RAG vs LLM Wiki¶
Summary¶
A comparison between Retrieval-Augmented Generation (RAG) and the LLM Wiki pattern, highlighting the fundamental architectural difference: stateless retrieval versus stateful, compounding knowledge.
Core Difference¶
RAG retrieves from raw documents at query time. The LLM finds relevant chunks, synthesizes an answer, and forgets. Nothing is learned from one query to the next. Every query starts from zero.

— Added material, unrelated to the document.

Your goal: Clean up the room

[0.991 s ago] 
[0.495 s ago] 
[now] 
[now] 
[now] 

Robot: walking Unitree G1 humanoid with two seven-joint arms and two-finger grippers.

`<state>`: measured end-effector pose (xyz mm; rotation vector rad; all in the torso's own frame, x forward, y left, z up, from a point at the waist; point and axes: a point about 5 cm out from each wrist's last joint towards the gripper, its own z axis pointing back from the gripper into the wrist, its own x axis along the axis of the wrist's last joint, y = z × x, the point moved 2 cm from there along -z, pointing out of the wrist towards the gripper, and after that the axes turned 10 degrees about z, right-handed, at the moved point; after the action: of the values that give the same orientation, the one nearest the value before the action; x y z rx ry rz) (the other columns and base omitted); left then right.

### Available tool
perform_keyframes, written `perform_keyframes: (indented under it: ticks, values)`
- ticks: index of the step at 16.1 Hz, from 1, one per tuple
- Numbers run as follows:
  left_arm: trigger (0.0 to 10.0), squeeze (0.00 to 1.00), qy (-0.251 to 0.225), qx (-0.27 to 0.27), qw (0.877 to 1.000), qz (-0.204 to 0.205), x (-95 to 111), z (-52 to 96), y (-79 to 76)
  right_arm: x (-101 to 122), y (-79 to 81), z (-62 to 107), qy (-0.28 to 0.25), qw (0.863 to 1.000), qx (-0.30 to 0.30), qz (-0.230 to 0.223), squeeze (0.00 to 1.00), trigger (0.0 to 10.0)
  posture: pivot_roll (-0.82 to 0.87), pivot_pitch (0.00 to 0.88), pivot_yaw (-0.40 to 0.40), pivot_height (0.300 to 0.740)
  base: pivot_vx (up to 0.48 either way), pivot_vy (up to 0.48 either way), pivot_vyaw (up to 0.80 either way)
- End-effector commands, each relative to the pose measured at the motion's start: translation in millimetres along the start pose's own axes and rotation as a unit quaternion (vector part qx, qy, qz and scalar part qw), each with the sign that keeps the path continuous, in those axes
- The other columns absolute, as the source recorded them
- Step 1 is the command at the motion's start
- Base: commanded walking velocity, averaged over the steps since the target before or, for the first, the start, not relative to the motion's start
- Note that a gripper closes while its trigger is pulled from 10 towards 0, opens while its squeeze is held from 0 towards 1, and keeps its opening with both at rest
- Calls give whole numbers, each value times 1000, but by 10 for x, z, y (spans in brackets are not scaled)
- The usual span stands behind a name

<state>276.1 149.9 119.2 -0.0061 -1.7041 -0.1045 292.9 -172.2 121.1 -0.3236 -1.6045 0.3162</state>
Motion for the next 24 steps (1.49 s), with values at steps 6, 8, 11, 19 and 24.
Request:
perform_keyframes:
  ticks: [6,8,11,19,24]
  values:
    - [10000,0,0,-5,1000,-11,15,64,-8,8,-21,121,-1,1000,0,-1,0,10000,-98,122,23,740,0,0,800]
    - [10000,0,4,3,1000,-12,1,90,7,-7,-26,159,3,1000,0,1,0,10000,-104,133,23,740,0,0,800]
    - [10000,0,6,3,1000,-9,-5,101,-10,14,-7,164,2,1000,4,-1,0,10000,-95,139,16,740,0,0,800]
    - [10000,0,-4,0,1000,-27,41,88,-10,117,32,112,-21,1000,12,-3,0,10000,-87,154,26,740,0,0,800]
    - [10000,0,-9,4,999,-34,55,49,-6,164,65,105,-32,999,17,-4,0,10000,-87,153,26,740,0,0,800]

LLM Wiki pre-compiles knowledge into structured, interlinked pages at ingest time. The LLM reads sources once, synthesizes them into wiki pages, and queries run against this compiled artifact. Knowledge accumulates and cross-references grow denser over time.
Comparison Table¶
| Dimension | RAG (Semantic Search) | LLM Wiki |
|---|---|---|
| Discovery | Similarity search over vectors | Reads indexes, follows links |
| Understanding | Chunk similarity | Deep relationships via links |
| Knowledge persistence | None — stateless | Full — builds over time |
| Synthesis timing | Per query, from scratch | Pre-compiled at ingest |
| Multi-document answers | Retrieved chunks pieced together at query time | Pre-synthesized encyclopedia entries |
| Contradiction detection | No | Yes — flagged during compilation |
| Source traceability | High (chunk-level) | Moderate (page-level) |
| Infrastructure | Embedding model, vector DB, chunking pipeline | Just markdown files |
| Cost | Ongoing compute and storage | Basically free (tokens only) |
| Maintenance | Re-embed when things change | Lint, clean up, add articles |
| Setup complexity | Low | Low–Medium |
| Query speed | Consistent (retrieval cost each time) | Improves over time (pre-organized material) |
| Ingest cost | Low (chunk and embed) | High (routing + synthesis per page) |
| Long-term quality | Stays the same | Improves with each source |
| Scale limit | Millions of documents | Hundreds of pages (with good indexes) |
| Best for | Quick Q&A on documents, rapidly changing data, enterprise scale | Deep, growing research topics over weeks/months, personal scale |
One user reported turning 383 scattered files and 100+ meeting transcripts into a wiki, dropping token usage by 95% when querying with Claude.
When to Use Each¶
Use RAG when: - Data changes daily or frequently - Exact source traceability matters for every claim - You need quick answers without schema design - Bulk document ingestion is the priority
Use LLM Wiki when: - Building expertise on a topic over weeks or months - You want the model to reason across your knowledge base - You value synthesis and connection-making over retrieval - You want knowledge to compound, not evaporate between sessions
The Tradeoff¶
RAG sidesteps maintenance overhead by doing all synthesis at query time. It's cheaper to build but never gets smarter. The same query on day one and day one thousand produces the same quality answer.
LLM Wiki inverts this: ingest is expensive, schema design takes thought, maintenance requires periodic linting. But a well-maintained wiki becomes qualitatively different over time — dense with cross-references, drawing on synthesized knowledge from dozens of sources.